A l’approche de Noël de 1985, à New Ross en Irlande, Bill Furlong fait le plein de commandes puisqu’il est propriétaire du dépôt de bois et de charbon. Il a travaillé dur pour en arriver là et il continue à faire lui-même les livraisons. C’est lors de l’une d’elle que le cours de sa vie va être modifier. Bill se rend au couvent du Bon Pasteur qui enferme un collège technique pour filles et une blanchisserie. Dans une chapelle, il croise des jeunes filles s’acharnant à nettoyer le sol. L’une d’elles interpelle Bill et lui demande de l’emmener à la rivière pour qu’elle puisse s’y noyer.
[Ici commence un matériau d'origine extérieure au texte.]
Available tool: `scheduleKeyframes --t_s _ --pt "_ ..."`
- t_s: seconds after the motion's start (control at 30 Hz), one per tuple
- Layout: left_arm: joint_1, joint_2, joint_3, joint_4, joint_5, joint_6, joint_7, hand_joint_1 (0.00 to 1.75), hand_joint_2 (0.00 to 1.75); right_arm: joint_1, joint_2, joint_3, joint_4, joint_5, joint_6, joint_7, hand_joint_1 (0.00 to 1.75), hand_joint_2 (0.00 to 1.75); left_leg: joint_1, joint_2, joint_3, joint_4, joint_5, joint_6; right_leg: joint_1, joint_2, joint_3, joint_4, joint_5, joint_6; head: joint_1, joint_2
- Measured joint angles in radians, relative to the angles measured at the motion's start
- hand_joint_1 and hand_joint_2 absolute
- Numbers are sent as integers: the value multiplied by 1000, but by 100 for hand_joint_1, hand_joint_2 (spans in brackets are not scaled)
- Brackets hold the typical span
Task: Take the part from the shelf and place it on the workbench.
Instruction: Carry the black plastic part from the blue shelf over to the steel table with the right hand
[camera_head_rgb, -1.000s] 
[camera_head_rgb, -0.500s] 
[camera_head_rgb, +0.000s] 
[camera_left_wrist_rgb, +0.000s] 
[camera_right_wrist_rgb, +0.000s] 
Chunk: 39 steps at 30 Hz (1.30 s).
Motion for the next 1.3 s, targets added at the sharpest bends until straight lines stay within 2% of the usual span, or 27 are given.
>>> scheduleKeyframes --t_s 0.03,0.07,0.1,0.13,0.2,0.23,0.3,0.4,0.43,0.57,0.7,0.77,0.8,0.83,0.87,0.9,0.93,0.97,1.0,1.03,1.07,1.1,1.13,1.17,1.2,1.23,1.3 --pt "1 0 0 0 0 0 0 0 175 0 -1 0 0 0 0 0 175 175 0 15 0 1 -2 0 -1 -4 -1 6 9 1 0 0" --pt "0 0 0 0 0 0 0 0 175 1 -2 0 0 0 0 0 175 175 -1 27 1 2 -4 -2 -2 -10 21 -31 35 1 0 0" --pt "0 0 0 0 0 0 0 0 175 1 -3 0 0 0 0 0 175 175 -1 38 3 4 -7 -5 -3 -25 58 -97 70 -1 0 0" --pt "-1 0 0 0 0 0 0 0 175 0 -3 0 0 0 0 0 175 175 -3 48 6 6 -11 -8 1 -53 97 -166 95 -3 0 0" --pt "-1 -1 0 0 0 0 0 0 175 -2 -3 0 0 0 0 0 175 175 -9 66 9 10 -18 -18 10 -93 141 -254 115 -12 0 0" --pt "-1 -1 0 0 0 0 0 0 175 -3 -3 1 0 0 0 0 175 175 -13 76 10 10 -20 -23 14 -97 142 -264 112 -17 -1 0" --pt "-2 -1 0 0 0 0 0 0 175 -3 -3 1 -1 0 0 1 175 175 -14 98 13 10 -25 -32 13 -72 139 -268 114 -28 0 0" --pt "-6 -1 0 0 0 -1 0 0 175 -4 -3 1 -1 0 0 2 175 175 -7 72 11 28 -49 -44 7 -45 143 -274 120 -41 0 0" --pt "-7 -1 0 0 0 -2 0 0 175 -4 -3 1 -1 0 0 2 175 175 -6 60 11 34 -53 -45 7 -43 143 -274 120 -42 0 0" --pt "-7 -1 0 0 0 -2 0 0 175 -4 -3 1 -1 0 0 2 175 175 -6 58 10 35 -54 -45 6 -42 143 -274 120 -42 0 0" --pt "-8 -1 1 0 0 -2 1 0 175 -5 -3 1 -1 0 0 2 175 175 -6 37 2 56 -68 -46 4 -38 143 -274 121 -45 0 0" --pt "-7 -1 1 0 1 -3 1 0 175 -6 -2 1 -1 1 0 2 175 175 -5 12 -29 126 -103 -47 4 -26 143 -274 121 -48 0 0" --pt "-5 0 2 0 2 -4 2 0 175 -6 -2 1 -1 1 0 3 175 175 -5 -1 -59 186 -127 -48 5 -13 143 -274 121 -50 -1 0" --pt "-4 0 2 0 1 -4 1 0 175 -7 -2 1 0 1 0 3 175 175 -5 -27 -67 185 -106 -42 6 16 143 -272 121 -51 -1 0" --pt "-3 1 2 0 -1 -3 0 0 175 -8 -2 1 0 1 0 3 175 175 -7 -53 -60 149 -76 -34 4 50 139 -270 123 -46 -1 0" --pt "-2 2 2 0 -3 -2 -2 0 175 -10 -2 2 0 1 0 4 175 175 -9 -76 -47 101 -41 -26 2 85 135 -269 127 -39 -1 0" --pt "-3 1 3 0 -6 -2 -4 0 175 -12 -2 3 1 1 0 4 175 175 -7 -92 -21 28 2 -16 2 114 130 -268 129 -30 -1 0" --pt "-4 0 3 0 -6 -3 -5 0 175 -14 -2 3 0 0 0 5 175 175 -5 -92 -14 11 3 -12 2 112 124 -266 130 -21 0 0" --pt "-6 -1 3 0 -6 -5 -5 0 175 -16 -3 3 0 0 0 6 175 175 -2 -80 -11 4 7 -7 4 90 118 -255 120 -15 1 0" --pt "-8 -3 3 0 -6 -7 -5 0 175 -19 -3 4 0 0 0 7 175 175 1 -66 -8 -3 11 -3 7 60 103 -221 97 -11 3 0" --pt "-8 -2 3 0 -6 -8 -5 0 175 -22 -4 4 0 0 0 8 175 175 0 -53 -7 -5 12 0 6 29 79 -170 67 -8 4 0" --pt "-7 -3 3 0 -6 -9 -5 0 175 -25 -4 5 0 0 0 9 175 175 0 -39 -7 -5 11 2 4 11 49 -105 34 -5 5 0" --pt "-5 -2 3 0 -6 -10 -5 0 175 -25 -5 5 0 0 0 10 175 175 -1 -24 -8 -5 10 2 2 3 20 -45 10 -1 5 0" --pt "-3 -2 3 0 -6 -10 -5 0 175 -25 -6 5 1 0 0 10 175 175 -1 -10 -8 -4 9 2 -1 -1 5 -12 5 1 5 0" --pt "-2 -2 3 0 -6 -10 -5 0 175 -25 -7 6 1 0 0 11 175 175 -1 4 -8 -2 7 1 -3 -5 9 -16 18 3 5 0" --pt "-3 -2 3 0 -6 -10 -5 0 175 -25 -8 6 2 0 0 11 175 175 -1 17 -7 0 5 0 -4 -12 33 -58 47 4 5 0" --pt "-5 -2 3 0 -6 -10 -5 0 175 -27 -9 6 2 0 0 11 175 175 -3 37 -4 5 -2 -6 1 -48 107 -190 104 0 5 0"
Une scène qu’il ne parvient pas à oublier.
Claire Keegan se fait rare en littérature et chacun de ses livres n’en est que plus précieux. « Ce genre de petites choses » l’est sans conteste tant ce texte est ciselé, précis, sans un mot ou une virgule de trop. Claire Keegan évoque un thème que l’on retrouve régulièrement dans la littérature ou le cinéma irlandais, celui des blanchisseries de Magdalene (si vous ne l’avez pas vu, je vous conseille le formidable film de Peter Mullan « The Magdalene sisters » sorti en 2002). Les filles-mères y étaient exploitées et maltraitées. Bill, qui mène une vie paisible avec sa femme Eileen et leurs cinq filles, ne peut oublier ce qu’il a vu au couvent. Cette épisode le replonge dans ses propres racines. Sa mère l’a eu à l’âge de 16 ans et elle n’a pas été envoyée dans un couvent grâce à la bienveillance de la femme chez qui elle travaillait. Que serait devenu Bill sans cette personne ? Et si cela arrivait à l’une de ses filles ? La scène du couvent se transforme en cas de conscience et fait ressortir toute l’humanité de Bill. Pourtant agir n’est pas si simple, la société et sa propre femme le mettent en garde contre le poids incommensurable de l’Eglise sur leur petite ville. Ce qui est très intéressant dans ce roman, c’est le choix du regard masculin de Bill sur la situation de ces jeunes filles et qui nous offre un nouvel éclairage.
« Ce genre de petites choses » s’attache, avec justesse et une écriture limpide, au chemin d’un homme ordinaire placé devant un choix difficile qui peut bouleverser sa vie. Un roman bref et remarquable.
Traduction Jacqueline Odin
en effet,le point de vue a l’air intéressant!
Encore une fois, Claire Keegan nous offre un très, très beau roman.